- Assigned task -
For this task, output exactly the lines of the material below starting at the line with "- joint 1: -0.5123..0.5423" and ending at the line with "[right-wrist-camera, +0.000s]"; pictures are to be excluded.

- Records -
== Segment start ==

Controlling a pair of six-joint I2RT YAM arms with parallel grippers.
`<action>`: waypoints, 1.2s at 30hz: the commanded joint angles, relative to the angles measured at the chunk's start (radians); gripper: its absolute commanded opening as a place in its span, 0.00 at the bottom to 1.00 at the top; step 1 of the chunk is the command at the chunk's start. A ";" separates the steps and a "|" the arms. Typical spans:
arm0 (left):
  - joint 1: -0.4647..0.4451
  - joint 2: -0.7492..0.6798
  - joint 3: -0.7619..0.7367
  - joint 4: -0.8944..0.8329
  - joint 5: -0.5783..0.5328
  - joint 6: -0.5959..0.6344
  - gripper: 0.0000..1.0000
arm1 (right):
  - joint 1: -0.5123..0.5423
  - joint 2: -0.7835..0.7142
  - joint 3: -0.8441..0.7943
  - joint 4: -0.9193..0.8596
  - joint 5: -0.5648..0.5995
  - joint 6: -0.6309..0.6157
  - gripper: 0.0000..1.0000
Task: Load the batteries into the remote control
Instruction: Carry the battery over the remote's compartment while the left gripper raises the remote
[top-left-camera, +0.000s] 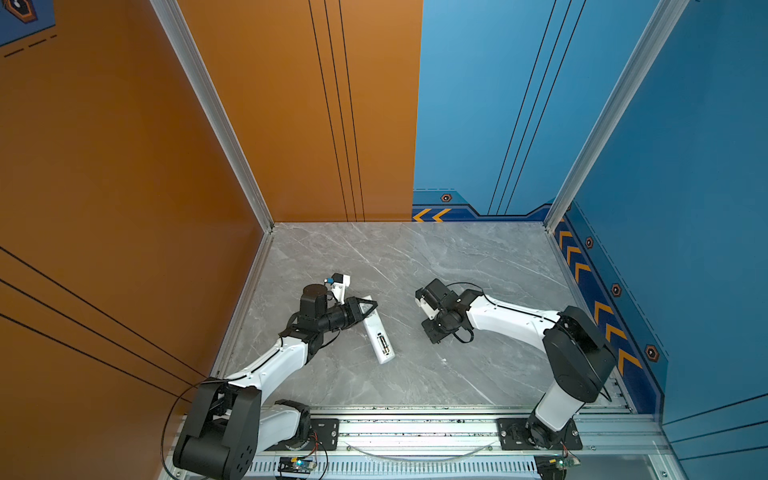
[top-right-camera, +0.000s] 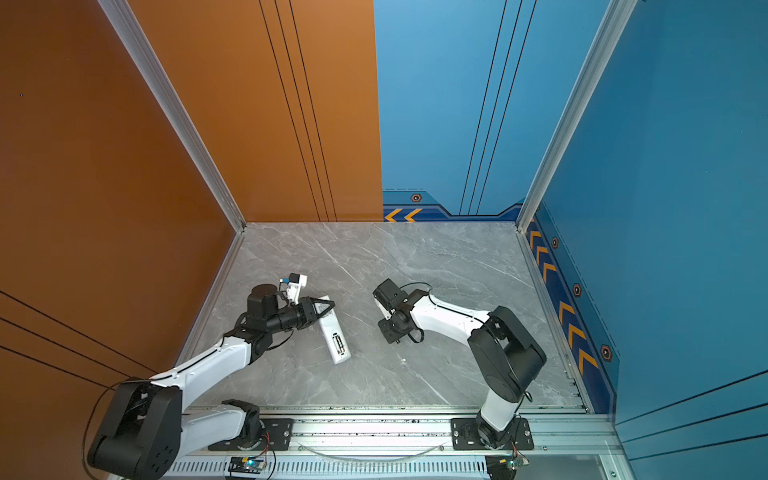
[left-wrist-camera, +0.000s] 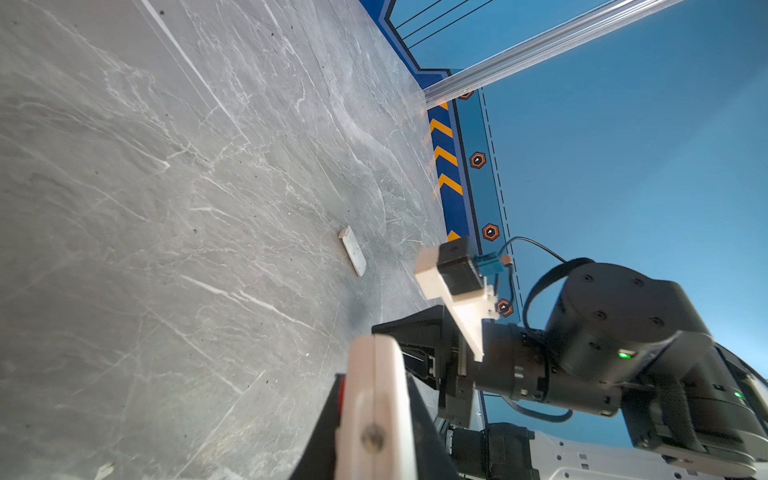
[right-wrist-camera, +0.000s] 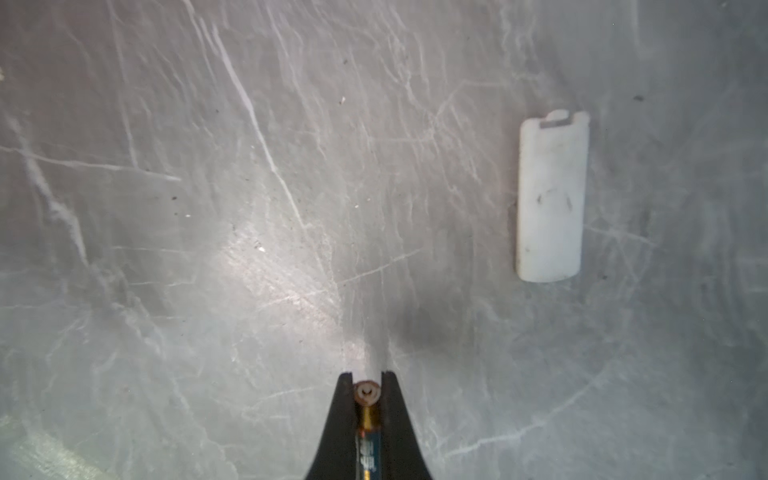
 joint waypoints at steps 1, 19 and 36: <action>-0.012 -0.023 0.000 0.055 -0.021 0.003 0.00 | 0.010 -0.075 -0.040 0.051 0.004 -0.006 0.00; -0.024 -0.052 -0.018 0.169 -0.046 -0.045 0.00 | 0.143 -0.367 -0.083 0.274 0.032 0.082 0.00; -0.026 -0.063 -0.017 0.253 -0.025 -0.110 0.00 | 0.240 -0.411 -0.176 0.590 0.009 0.073 0.00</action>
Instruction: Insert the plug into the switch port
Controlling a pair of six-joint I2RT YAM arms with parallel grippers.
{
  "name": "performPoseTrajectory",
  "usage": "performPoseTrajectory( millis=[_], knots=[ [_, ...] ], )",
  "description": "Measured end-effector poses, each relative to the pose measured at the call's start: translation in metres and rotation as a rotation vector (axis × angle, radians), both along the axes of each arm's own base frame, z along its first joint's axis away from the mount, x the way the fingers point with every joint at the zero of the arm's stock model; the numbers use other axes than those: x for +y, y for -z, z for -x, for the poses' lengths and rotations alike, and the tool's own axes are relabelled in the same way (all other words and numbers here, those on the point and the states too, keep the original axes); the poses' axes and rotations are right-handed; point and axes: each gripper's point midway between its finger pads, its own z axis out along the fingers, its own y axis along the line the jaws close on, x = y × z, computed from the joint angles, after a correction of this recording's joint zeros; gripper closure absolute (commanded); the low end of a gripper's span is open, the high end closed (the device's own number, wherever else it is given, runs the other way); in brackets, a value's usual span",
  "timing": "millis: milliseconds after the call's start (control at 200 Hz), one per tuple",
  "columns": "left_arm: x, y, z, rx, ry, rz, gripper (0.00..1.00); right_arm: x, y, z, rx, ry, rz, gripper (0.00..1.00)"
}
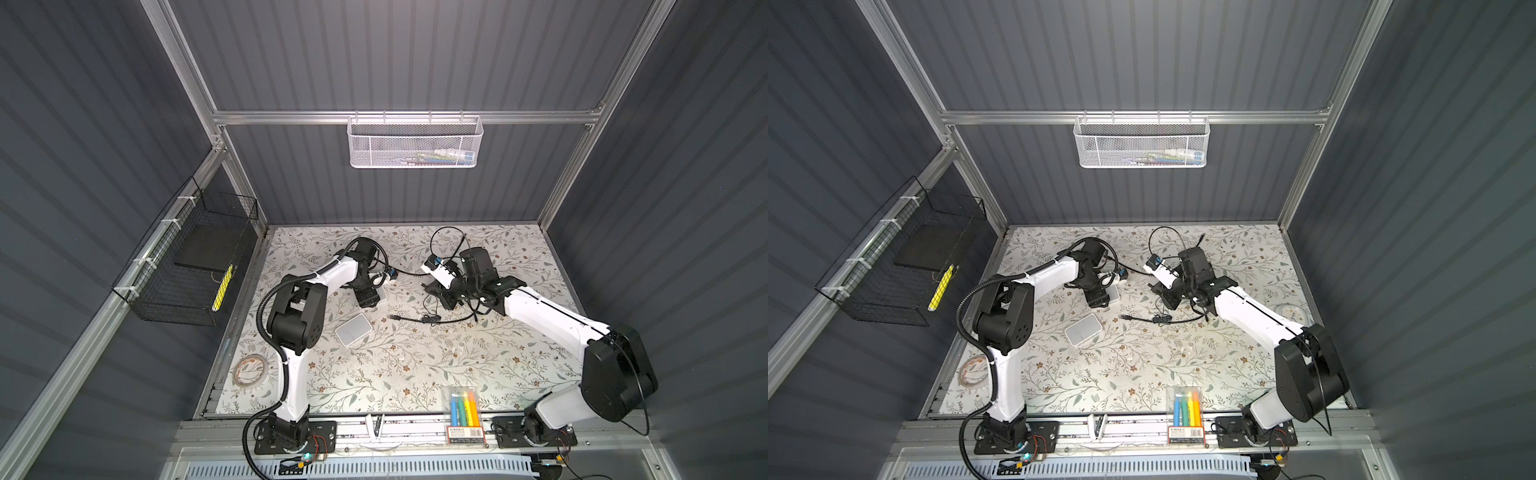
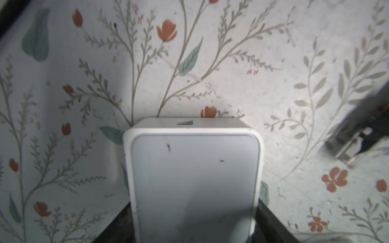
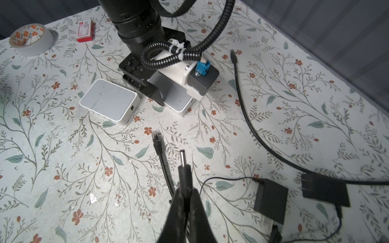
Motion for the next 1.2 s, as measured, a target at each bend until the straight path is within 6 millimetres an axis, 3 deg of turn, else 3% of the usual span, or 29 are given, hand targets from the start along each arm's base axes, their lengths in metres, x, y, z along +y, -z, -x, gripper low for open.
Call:
performPoseTrajectory(
  millis=[215,405,470,620,700,765,935,1056,1201],
  knots=[
    [-0.021,-0.003,-0.010,-0.109,0.086,0.014,0.08,-0.015,0.008,-0.005,0.015,0.046,0.041,1.00],
    [-0.009,-0.013,-0.004,-0.175,0.055,0.020,0.07,-0.018,0.024,-0.005,0.064,0.040,0.094,1.00],
    [-0.001,-0.028,-0.003,-0.192,-0.001,0.057,0.08,-0.018,0.032,-0.012,0.084,0.044,0.127,1.00],
    [0.024,-0.087,-0.017,-0.263,-0.266,0.228,0.17,-0.013,0.049,-0.027,0.136,0.044,0.171,1.00],
    [0.036,-0.103,-0.026,-0.273,-0.427,0.304,0.23,-0.008,0.054,-0.038,0.154,0.049,0.182,1.00],
    [0.037,-0.101,-0.027,-0.234,-0.538,0.351,0.29,0.000,0.056,-0.051,0.165,0.054,0.191,1.00],
    [0.038,-0.072,-0.015,-0.087,-0.793,0.407,0.49,0.025,0.070,-0.078,0.164,0.066,0.240,1.00],
    [0.046,-0.057,-0.004,-0.007,-0.947,0.430,0.58,0.042,0.088,-0.083,0.190,0.077,0.270,1.00],
    [0.057,-0.039,0.009,0.073,-1.082,0.450,0.61,0.057,0.103,-0.086,0.221,0.105,0.285,1.00]
  ],
)
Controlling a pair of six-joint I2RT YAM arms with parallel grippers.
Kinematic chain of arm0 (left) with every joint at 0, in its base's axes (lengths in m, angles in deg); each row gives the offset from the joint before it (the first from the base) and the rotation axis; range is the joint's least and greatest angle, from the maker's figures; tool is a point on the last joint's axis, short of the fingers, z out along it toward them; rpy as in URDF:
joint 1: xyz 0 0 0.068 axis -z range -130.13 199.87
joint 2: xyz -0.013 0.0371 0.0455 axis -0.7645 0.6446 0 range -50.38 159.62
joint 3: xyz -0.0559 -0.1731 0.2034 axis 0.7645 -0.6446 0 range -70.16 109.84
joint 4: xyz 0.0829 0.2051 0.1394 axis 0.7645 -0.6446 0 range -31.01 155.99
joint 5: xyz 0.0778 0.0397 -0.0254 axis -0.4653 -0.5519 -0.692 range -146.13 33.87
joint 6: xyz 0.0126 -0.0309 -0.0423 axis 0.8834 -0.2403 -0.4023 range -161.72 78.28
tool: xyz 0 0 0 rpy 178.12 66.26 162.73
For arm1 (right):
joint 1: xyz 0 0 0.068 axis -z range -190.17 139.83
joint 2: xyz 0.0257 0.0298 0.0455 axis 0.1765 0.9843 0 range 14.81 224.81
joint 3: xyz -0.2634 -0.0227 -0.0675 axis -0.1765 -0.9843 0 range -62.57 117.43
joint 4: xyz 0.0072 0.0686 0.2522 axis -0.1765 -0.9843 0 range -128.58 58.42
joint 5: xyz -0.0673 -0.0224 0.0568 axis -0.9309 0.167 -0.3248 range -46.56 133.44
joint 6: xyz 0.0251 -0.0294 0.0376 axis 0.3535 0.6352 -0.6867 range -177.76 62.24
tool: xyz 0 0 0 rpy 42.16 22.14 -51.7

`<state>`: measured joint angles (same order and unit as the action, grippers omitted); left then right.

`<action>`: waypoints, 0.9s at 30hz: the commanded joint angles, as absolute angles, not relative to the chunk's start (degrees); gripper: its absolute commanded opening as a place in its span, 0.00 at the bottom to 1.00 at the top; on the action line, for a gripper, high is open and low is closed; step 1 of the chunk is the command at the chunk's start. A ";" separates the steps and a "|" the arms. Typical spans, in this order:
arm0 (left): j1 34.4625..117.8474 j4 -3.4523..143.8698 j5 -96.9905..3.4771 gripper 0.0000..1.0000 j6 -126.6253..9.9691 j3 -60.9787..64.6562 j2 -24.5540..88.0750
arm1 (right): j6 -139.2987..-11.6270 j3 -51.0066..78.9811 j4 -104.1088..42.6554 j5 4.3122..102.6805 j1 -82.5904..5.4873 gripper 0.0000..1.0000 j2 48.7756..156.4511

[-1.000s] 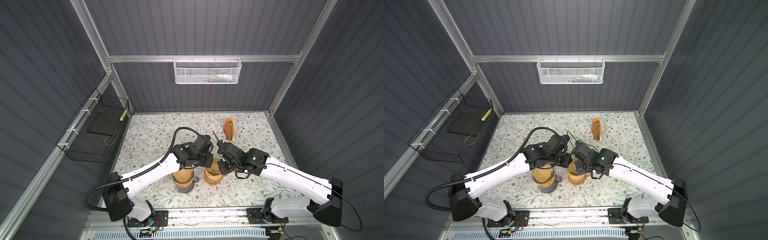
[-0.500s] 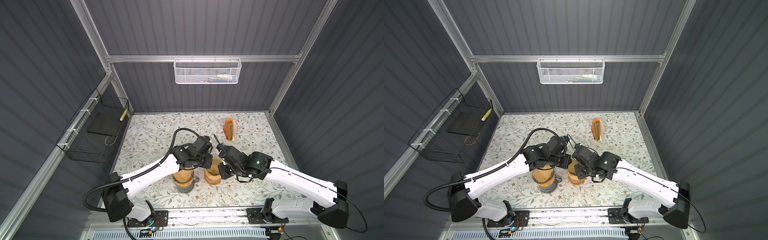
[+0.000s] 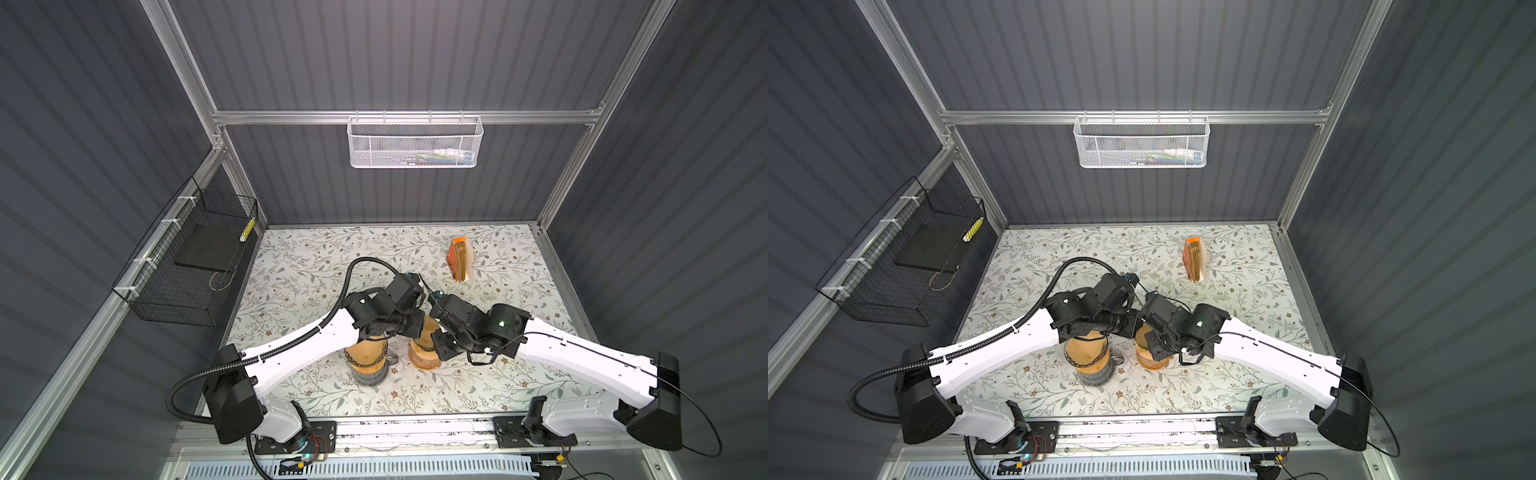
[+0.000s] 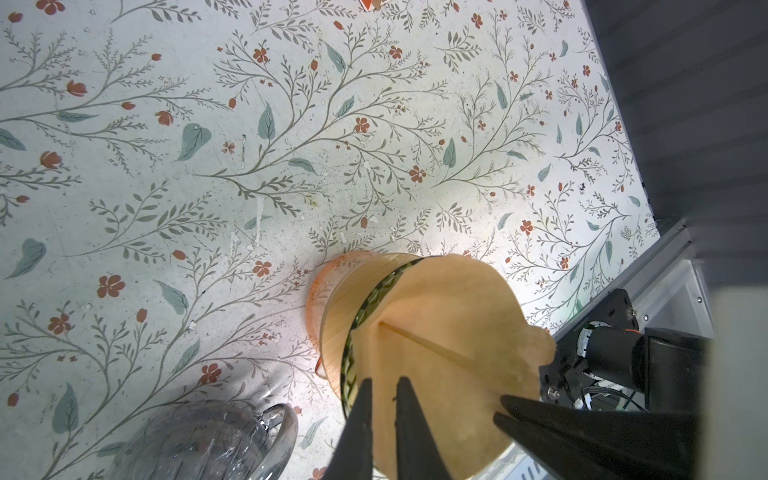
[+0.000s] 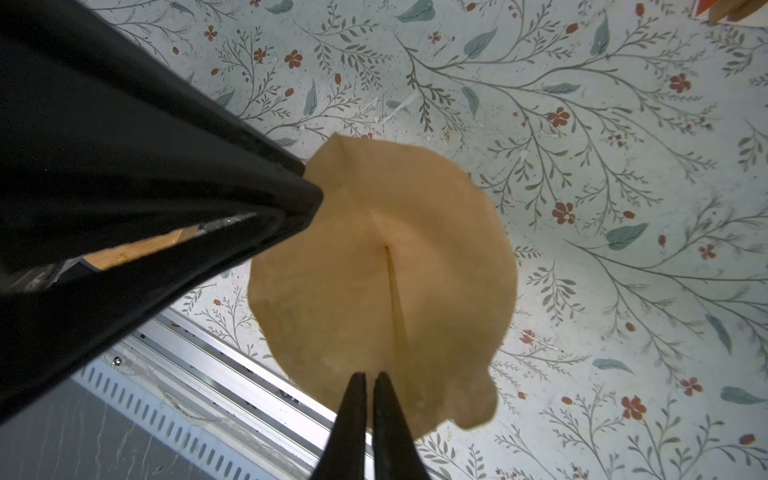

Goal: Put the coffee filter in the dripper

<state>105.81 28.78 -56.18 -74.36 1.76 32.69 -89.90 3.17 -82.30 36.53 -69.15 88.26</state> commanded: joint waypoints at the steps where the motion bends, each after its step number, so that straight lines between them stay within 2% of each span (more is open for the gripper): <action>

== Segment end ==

- Answer space -
  - joint 1: -0.5123..0.5423
  - joint 2: -0.7835..0.7142
  - joint 3: -0.8441..0.7943
  - joint 4: -0.9193..0.8596
  - joint 5: -0.5648..0.5995
  - joint 6: -0.6309..0.6157
  - gripper: 0.0000..1.0000
Task: Load the batteries into the remote control
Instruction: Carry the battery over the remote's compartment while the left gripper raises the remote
[top-left-camera, +0.000s] 
[top-right-camera, +0.000s] 
[left-wrist-camera, +0.000s] 
[right-wrist-camera, +0.000s] 

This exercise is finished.